An analysis of Medicare claims data from older Americans who sought care for neck pain from chiropractors suggests that cervical spine manipulation is unlikely to cause stroke. This is the first population-based study in the United States to examine the risk of stroke after spinal manipulation and the first such study on older adults. The study, conducted by researchers from Dartmouth College and the Southern California University of Health Sciences, was supported by the National Center for Complementary and Integrative Health. It was published in the Journal of Manipulative and Physiological Therapeutics.
The safety of cervical spinal manipulation (i.e., manipulation of the vertebrae in the neck) for neck pain has been questioned because previous observational research found an association between visits to a health care practitioner and subsequent vertebrobasilar stroke (VBS). VBS is an uncommon type of stroke involving the arteries that supply blood to the back of the brain. Although those researchers ultimately attributed the association between health care visits and VBS to the likelihood that people with torn vertebrobasilar arteries seek care for related headache and neck pain before their stroke, controversy regarding the safety of cervical spinal manipulation persists.
In this new study, researchers analyzed Medicare claims on more than 1.1 million people aged 66 to 99 who visited a chiropractor or primary care physician to treat neck pain. They then noted the occurrence of first stroke after the office visit and compared the hazard of stroke within 30 days for the two groups: patients visiting chiropractors and those visiting primary care physicians.

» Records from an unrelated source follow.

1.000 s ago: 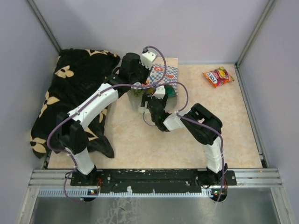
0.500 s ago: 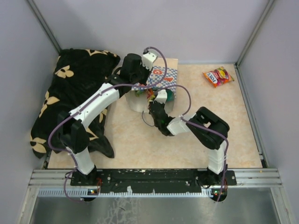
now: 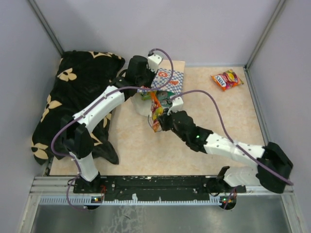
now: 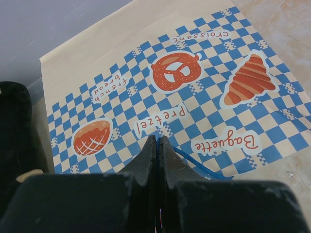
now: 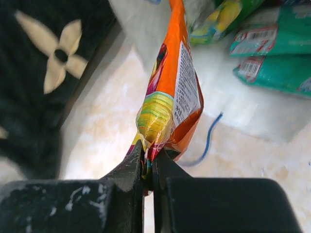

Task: Take the snacks out of the paper bag
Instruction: Take out the snack from the paper bag, then place the snack at the center of the board.

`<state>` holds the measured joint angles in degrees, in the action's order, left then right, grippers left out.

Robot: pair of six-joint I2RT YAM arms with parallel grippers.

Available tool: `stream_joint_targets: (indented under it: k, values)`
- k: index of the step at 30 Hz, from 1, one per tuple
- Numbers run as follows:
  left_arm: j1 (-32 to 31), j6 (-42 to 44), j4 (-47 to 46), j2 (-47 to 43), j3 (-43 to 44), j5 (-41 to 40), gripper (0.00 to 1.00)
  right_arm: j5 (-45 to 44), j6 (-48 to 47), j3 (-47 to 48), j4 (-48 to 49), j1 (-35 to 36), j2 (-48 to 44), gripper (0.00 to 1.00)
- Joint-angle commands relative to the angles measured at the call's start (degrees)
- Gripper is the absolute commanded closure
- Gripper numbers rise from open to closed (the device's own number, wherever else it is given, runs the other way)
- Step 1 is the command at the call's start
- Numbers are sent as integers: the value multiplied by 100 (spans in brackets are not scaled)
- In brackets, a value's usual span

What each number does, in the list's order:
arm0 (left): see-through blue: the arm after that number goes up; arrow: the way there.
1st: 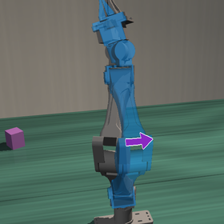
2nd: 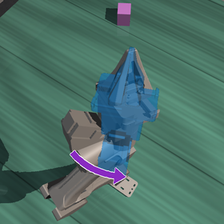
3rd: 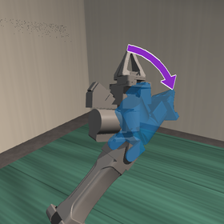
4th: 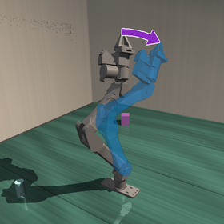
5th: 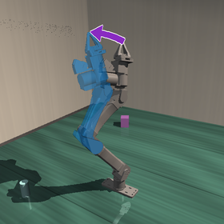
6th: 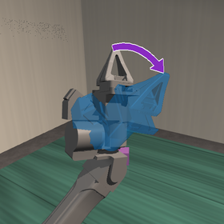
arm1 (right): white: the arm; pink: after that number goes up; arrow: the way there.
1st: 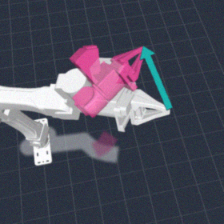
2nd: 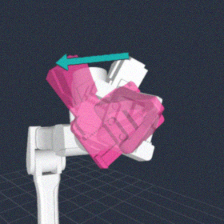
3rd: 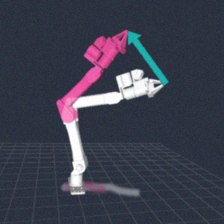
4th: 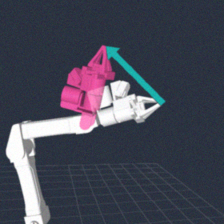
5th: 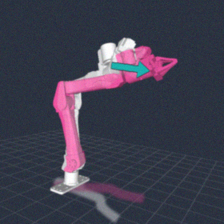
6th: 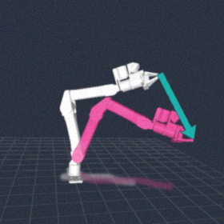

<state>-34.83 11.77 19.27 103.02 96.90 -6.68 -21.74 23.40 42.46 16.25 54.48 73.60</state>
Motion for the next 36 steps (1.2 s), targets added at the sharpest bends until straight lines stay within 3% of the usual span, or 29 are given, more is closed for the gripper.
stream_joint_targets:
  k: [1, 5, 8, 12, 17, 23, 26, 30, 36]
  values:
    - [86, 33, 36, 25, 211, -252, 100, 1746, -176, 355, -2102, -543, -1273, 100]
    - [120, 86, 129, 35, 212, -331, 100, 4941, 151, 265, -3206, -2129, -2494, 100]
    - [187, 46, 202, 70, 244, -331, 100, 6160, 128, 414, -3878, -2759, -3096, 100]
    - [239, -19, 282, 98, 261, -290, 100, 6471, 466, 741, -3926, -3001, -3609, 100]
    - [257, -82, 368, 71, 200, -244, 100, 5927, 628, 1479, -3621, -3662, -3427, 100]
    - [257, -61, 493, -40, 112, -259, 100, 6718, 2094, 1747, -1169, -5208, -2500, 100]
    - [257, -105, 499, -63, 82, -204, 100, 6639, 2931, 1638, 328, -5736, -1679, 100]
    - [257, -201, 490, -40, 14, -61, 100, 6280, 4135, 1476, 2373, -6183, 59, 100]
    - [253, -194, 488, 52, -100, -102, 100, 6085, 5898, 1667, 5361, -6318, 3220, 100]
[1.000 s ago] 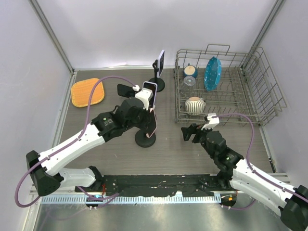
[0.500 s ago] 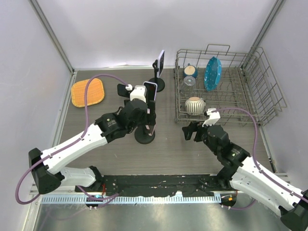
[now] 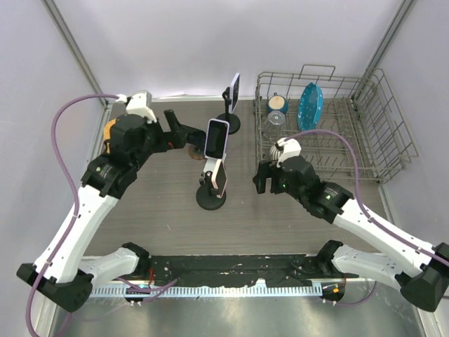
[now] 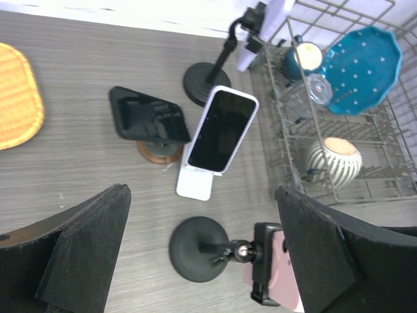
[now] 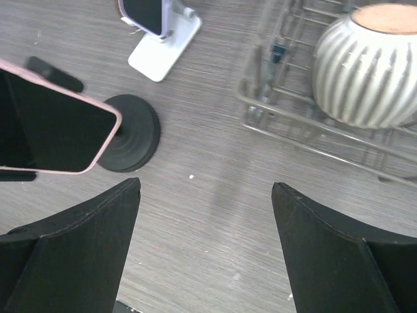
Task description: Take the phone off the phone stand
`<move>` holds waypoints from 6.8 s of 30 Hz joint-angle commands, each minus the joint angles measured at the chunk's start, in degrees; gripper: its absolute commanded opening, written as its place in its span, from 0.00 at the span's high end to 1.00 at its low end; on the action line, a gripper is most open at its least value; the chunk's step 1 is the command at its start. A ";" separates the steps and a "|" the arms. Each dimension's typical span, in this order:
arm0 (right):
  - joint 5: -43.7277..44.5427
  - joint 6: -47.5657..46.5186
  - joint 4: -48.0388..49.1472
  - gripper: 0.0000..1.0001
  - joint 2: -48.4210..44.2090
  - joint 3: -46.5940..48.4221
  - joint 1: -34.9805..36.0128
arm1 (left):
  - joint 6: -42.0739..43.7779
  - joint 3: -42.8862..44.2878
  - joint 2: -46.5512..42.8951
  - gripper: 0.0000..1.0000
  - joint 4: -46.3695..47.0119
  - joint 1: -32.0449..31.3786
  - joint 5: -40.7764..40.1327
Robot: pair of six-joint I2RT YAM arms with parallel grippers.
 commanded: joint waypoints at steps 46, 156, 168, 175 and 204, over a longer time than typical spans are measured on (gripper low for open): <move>54.99 17.53 -11.65 0.32 46.12 41.82 33.90 | 8.44 -26.37 -20.03 0.00 5.96 4.14 -5.92; 41.90 -12.53 47.51 0.85 25.56 0.25 29.06 | 18.20 -36.21 1.86 1.00 36.98 -13.09 29.33; 39.86 -8.32 34.77 0.99 24.94 3.15 30.20 | 14.50 -36.92 2.56 1.00 37.25 -13.09 20.28; 42.43 -1.38 26.68 0.99 27.32 3.33 33.90 | 12.13 -37.27 1.42 1.00 36.37 -13.00 14.48; 52.97 20.07 -0.30 0.99 24.41 12.11 25.64 | 8.96 -36.12 0.54 1.00 33.21 -12.03 13.33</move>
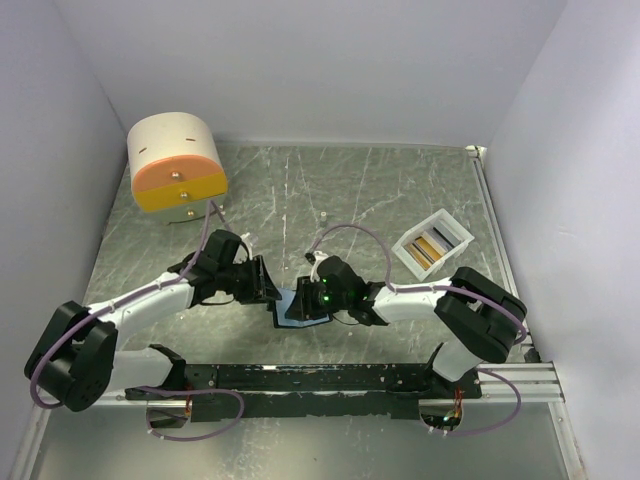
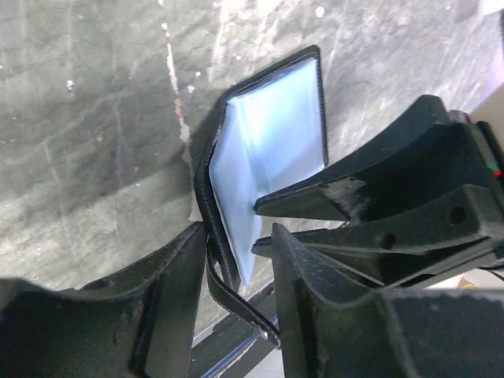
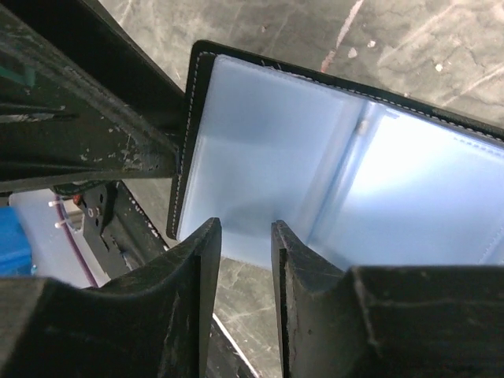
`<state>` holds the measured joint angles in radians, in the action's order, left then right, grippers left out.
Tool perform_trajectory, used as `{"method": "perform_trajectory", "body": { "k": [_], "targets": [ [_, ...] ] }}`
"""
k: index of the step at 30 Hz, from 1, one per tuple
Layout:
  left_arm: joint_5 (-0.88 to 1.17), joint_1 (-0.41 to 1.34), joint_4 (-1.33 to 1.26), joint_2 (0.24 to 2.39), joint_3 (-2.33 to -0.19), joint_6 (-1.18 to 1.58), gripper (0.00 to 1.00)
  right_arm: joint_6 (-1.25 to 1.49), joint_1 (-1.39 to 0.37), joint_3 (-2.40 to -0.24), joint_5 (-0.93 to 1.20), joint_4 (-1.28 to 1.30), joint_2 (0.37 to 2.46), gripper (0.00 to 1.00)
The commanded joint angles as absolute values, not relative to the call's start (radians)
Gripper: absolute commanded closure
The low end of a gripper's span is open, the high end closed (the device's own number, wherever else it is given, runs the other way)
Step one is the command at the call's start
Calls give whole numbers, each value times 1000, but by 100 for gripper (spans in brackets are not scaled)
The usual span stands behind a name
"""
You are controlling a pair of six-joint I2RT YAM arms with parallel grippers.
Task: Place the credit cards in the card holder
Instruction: Open the card holder at the center of the board.
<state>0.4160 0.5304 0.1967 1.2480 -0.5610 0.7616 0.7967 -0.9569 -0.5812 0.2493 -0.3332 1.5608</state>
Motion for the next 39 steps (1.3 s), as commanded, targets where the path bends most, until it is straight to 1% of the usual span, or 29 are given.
{"method": "perform_trajectory", "body": {
  "k": [1, 7, 12, 16, 18, 21, 24, 27, 32, 39],
  "targets": [
    [462, 524, 152, 1199, -561, 771, 49, 802, -956, -574, 262, -394, 1552, 68],
    [414, 525, 173, 1235, -574, 738, 47, 790, -956, -595, 255, -372, 1561, 68],
    [425, 524, 131, 1266, -558, 743, 51, 779, -956, -609, 254, -351, 1565, 68],
    [408, 524, 119, 1274, -550, 747, 55, 763, -957, -619, 238, -317, 1560, 68],
    [407, 524, 124, 1294, -560, 741, 59, 760, -957, -613, 230, -316, 1552, 68],
    [418, 525, 114, 1318, -570, 736, 68, 749, -956, -611, 217, -294, 1542, 68],
    [410, 524, 119, 1322, -574, 738, 80, 738, -956, -616, 200, -257, 1531, 68],
    [411, 523, 128, 1316, -574, 730, 86, 736, -956, -625, 167, -205, 1507, 68],
    [394, 524, 163, 1305, -575, 716, 93, 721, -956, -655, 105, -126, 1475, 68],
    [397, 524, 170, 1269, -564, 714, 93, 686, -954, -694, 51, -51, 1518, 68]
  ]
}}
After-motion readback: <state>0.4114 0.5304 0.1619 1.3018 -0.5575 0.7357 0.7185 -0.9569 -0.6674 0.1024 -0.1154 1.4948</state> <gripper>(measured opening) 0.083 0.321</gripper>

The specific incidence of VBS was too small to report. The researchers found that the incidence of any type of stroke among all patients was extremely low. For patients who saw a chiropractor, the risk of stroke was significantly lower at 7 days compared to the patients who saw a primary care physician (1.2 per 1,000 vs. 1.4 per 1,000); but at 30 days, there was a slight elevation in risk for the chiropractic patients (5.1 per 1,000 vs. 2.8 per 1,000). However, the researchers noted that these small differences in risk were of doubtful clinical significance.